The actor and director unveiled their previous film Drive at Cannes in 2011

Only God Forgives, the second film from Drive partnership Ryan Gosling and Nicolas Winding Refn, joins Steven Soderbergh's Liberace biopic in competition at this year's Cannes Film Festival.

Other films in the running for the coveted Palme d'Or include Roman Polanski's Venus In Fur and Inside Llewyn Davis by the Coen brothers.

US director Steven Spielberg is the head of this year's jury.

The festival runs from 15-26 May.

Gosling, currently starring in Beyond The Pines at the UK box office and Refn, who directed the controversial biopic of the "UK's most violent prisoner" Charles Bronson, unveiled their previous film Drive at the film festival in 2011.
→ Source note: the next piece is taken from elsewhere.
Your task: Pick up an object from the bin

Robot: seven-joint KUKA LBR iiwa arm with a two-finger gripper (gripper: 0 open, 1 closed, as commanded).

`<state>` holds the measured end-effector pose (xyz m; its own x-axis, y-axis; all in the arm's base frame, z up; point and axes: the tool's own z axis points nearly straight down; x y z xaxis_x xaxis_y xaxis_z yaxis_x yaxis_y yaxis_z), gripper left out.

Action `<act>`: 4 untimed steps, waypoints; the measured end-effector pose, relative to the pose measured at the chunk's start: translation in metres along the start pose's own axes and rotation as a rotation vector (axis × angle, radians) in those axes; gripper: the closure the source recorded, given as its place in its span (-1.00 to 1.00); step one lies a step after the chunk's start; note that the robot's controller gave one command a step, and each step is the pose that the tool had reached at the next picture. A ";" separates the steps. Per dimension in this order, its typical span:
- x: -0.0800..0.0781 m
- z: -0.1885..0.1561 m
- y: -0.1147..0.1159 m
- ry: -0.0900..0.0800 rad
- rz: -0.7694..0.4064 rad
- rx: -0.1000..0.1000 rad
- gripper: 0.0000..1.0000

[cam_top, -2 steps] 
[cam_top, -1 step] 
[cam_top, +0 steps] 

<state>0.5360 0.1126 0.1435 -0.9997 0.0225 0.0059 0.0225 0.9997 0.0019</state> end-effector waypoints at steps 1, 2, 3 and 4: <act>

The violent thriller was nominated for the Palme d'Or but lost out to Terence Malick's The Tree of Life. However, the film landed Refn the best director trophy.

Image caption,

Michael Douglas steps into the shoes of beloved US entertainer Liberace

Soderbergh, who won Cannes' top prize in 1989 for his film Sex, Lies and Videotape, is back in competition with his eagerly-awaited film Behind the Candelabra, starring Michael Douglas as the flamboyant entertainer Liberace, who masked his homosexuality from public view.

Matt Damon plays his gay lover in the film, made for US cable channel HBO.
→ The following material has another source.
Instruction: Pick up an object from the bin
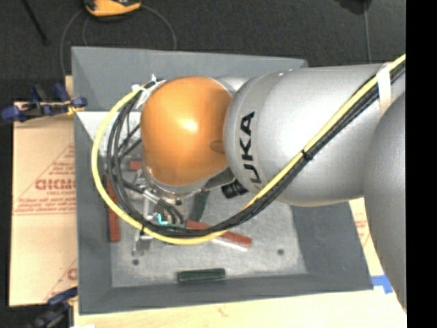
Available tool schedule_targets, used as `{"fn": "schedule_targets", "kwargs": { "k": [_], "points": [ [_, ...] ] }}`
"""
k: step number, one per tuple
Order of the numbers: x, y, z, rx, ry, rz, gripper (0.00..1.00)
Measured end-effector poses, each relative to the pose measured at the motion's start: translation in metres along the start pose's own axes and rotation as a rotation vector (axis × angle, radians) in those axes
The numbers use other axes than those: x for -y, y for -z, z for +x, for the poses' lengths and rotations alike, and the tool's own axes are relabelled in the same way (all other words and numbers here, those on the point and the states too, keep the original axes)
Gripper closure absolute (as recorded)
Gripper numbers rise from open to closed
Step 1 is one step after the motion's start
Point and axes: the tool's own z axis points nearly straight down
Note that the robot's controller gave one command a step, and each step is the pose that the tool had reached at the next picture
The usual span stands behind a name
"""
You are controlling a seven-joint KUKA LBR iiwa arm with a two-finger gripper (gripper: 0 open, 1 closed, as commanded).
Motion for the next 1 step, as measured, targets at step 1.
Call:
{"fn": "schedule_targets", "kwargs": {
  "k": [1],
  "points": [
    [0.0013,0.0035,-0.002,0.006,-0.007,-0.002,1.0]
  ]
}}
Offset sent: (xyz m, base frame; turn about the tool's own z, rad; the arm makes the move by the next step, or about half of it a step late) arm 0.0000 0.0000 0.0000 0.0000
James Gray's film The Immigrant, about a young woman tricked into a life of burlesque and vaudeville, stars Jeremy Renner, Joaquin Phoenix and Oscar-winner Marion Cotillard.

Inside Llewyn Davis is the upcoming film written and directed by Joel and Ethan Coen. Set in the 1960s, the film about a young folk singer, stars British actress Carey Mulligan and Justin Timberlake.
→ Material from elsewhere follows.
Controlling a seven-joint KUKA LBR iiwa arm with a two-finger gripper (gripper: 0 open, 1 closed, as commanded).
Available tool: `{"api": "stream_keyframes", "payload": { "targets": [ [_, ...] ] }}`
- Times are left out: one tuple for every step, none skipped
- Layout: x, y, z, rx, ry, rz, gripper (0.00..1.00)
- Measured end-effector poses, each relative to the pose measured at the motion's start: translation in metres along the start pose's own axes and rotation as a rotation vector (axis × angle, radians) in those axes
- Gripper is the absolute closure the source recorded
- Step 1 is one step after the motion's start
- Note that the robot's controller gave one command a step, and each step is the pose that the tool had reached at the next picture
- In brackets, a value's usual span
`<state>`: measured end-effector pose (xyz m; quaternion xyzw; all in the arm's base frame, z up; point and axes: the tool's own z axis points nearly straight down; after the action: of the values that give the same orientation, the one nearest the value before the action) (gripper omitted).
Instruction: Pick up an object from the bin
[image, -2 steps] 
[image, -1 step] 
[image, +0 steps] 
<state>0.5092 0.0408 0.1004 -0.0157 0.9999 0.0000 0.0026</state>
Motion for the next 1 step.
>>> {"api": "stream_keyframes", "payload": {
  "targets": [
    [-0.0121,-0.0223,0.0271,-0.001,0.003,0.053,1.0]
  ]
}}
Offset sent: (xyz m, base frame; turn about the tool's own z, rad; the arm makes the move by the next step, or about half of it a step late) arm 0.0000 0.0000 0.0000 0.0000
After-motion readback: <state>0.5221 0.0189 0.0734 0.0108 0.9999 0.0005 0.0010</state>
Alexander Payne, who sat on last year's Palme d'Or jury, is in competition this year with his film Nebraska, about a father and son trekking from the state of Montana to Nebraska to claim some prize money.

Italian director Paolo Sorrentino, who directed Sean Penn as a faded rock star in This Must Be The Place, is in the running with his film The Great Beauty.

Controversial Japanese director Takashi Miike's Straw Shield is a crime-thriller set in modern day politics while Iranian director, Asghar Farhadi - who won an Oscar for his film A Separation - directs The Artist actress Berenice Bejo in his new film The Past.

With other films in competition from Chad, China and Mexico, Cannes president Gilles Jacob said this year's competition reflected "an attitude which, decade in decade out, guarantees the continuing existence of this institution. The idea is one I particularly like, and it sees the festival as a shelter for endangered artists".

Un Certain Regard

Outside of the films screening in competition are a number of other sections.

Harry Potter actress Emma Watson stars in The Bling Ring, the latest film from Sofia Coppola - based on the real-life robberies of celebrity homes in Malibu.

It will screen in the Un Certain Regard event, as will James Franco's latest directorial effort As I Lay Dying.

The film is based on William Faulkner's 1930 stream of consciousness novel, which is narrated by 15 different characters.

Baz Luhrmann's anticipated The Great Gatbsy, starring Leonardo DiCaprio, will open the festival and the closing film is Zulu, a South African cop thriller starring Orlando Bloom and Forest Whittaker.

Jerry Lewis, the US comedy star of the 1950s and 60s, who later poured his efforts into raising money for muscular dystrophy research, will get a special tribute at this year's event.